The next day Frank was again at work. It took him all day to get fur and feather to lie exactly as he wished them. In the afternoon he asked the naturalist for a piece of flat board, three feet long, and a perch, but said that instead of the piece of board he should prefer mounting them in a case at once. The old man had not one in the shop large enough, and therefore Frank arranged his group temporarily on the table. On the board lay the cat. At first sight she seemed asleep, but it was clearly only seeming. Her eyes were half open, the upper lip was curled up, and the sharp teeth showed. The hind feet were drawn somewhat under her as in readiness for an instant spring. Her front paws were before her, the talons were somewhat stretched, and one paw was curved. Her ears lay slightly back. She was evidently on the point of springing. The macaw perch, which had been cut down to a height of two feet, stood behind her. The bird hung by its feet, and, head downwards, stretched with open beak towards the tip of the cat’s tail, which was slightly uplifted. On a piece of paper Frank wrote, “Dangerous Play.”

It was evening before he had finished perfectly to his satisfaction. Then he called the naturalist in. The old man stopped at the door, surveying the group. Then he entered and examined it carefully.

“Wonderful!” he said. “Wonderful! I should have thought them alive. There is not a shop in the West End where it could have been turned out better, if so well.

“Lad, you are a wonder! Tell me now who and what are you? I saw when you first addressed me that you were not what you seemed to be, a working lad.”

“I have been well educated,” Frank said, “and was taught to preserve and stuff by my father, who was a great naturalist. My parents died suddenly, and I was left on my own resources, which,” he said, smiling faintly, “have hitherto proved of very small avail. I am glad you are pleased. If you will take me into your service I will work hard and make myself useful in every way. If you require references I can refer you to the doctor who attended us in the country; but I have not a single friend in London except a railway porter, who has most kindly and generously taken me in and sheltered me for the last two months.”

“I need no references,” the old man said; “your work speaks for itself as to your skill, and your face for your character. But I can offer you nothing fit for you. With such a genius as you have for setting up animals, you ought to be able to earn a good income. Not one man in a thousand can make a dead animal look like a live one. You have the knack or the art.”

“I shall be very content with anything you can give me,” Frank said; “for the present I only ask to earn my living. If later on I can, as you say, do more, all the better.”

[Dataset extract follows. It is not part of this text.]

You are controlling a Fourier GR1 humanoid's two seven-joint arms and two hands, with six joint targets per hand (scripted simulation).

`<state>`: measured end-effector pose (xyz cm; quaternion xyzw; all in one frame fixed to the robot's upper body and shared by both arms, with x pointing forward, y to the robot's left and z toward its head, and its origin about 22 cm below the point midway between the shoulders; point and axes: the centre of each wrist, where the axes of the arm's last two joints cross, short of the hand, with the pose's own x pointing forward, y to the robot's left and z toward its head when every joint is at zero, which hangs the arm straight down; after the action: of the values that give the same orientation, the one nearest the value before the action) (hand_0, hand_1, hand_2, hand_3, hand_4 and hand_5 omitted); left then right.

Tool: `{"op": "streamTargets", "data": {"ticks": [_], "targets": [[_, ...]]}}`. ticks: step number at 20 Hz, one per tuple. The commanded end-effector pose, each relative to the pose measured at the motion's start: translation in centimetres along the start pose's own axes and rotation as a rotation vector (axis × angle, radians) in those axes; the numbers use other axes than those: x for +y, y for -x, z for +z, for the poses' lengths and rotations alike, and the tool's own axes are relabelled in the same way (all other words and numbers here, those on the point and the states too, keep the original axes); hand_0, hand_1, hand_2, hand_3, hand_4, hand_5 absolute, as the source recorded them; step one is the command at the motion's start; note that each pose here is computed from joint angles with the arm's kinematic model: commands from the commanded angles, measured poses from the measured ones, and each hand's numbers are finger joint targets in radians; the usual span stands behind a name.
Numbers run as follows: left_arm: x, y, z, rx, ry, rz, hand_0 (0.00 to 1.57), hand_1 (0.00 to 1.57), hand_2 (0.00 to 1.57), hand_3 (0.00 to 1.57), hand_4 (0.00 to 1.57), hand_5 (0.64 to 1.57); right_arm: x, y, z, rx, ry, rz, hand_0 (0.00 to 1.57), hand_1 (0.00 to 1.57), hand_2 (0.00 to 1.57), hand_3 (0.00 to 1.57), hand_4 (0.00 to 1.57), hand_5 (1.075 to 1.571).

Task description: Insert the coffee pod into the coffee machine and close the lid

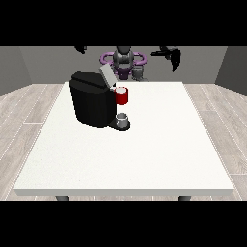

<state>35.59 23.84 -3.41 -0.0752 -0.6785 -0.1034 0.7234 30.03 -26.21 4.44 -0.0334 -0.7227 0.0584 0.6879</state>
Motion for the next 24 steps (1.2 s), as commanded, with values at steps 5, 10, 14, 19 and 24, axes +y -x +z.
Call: {"op": "streamTargets", "data": {"ticks": [5, 10, 14, 19, 24], "targets": [[-1.7, -0.9, 1.6, -0.053, -0.012, 0.034, 0.0, 0.0, 0.0, 0.0, 0.22, 1.571, 2.5, -0.3, -1.6, -0.005, -0.057, -0.004, 0.0, 0.0, 0.0, 0.0, 0.0, 1.571], [-0.4, -1.7, 2.9, -0.095, -0.029, 0.037, 0.0, 0.0, 0.0, 0.0, 0.0, 1.571, 2.2, -1.1, -3.4, -0.021, -0.04, -0.041, 0.0, 0.0, 0.0, 0.0, 0.0, 1.571], [-0.9, -3.5, 3.0, -0.128, -0.043, 0.045, 0.0, 0.0, 0.0, 0.0, 0.0, 1.571, 1.4, -1.0, -4.8, -0.029, -0.012, -0.049, 0.0, 0.0, 0.0, 0.0, 0.0, 1.571], [-0.7, -3.9, 4.2, -0.137, -0.09, -0.001, 0.0, 0.0, 0.0, 0.0, 0.0, 1.571, 2.6, -0.8, -5.8, -0.047, -0.071, -0.038, 0.0, 0.0, 0.0, 0.0, 0.0, 1.571], [1.9, -2.8, 6.4, -0.11, -0.107, -0.006, 0.0, 0.0, 0.0, 0.0, 0.0, 1.571, 2.5, -1.7, -6.7, -0.041, -0.086, -0.001, 0.0, 0.0, 0.0, 0.0, 0.0, 1.571]]}}
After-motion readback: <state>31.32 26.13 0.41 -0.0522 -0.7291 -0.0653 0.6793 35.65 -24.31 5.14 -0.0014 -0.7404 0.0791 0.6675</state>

The old man stood for some time thinking, and presently said, “I do but little except in live stock. When I had my daughter with me I did a good deal of stuffing, for there is a considerable trade hereabout. The sailors bring home skins of foreign birds, and want them stuffed and put in cases, as presents for their wives and sweethearts. You work fast as well as skillfully. I have known men who would take a fortnight to do such a group as that, and then it would be a failure. It will be quite a new branch for my trade. I do not know how it will act yet, but to begin with I will give you twelve shillings a week, and a room upstairs. If it succeeds we will make other arrangements. I am an old man, and a very lonely one. I shall be glad to have such a companion.”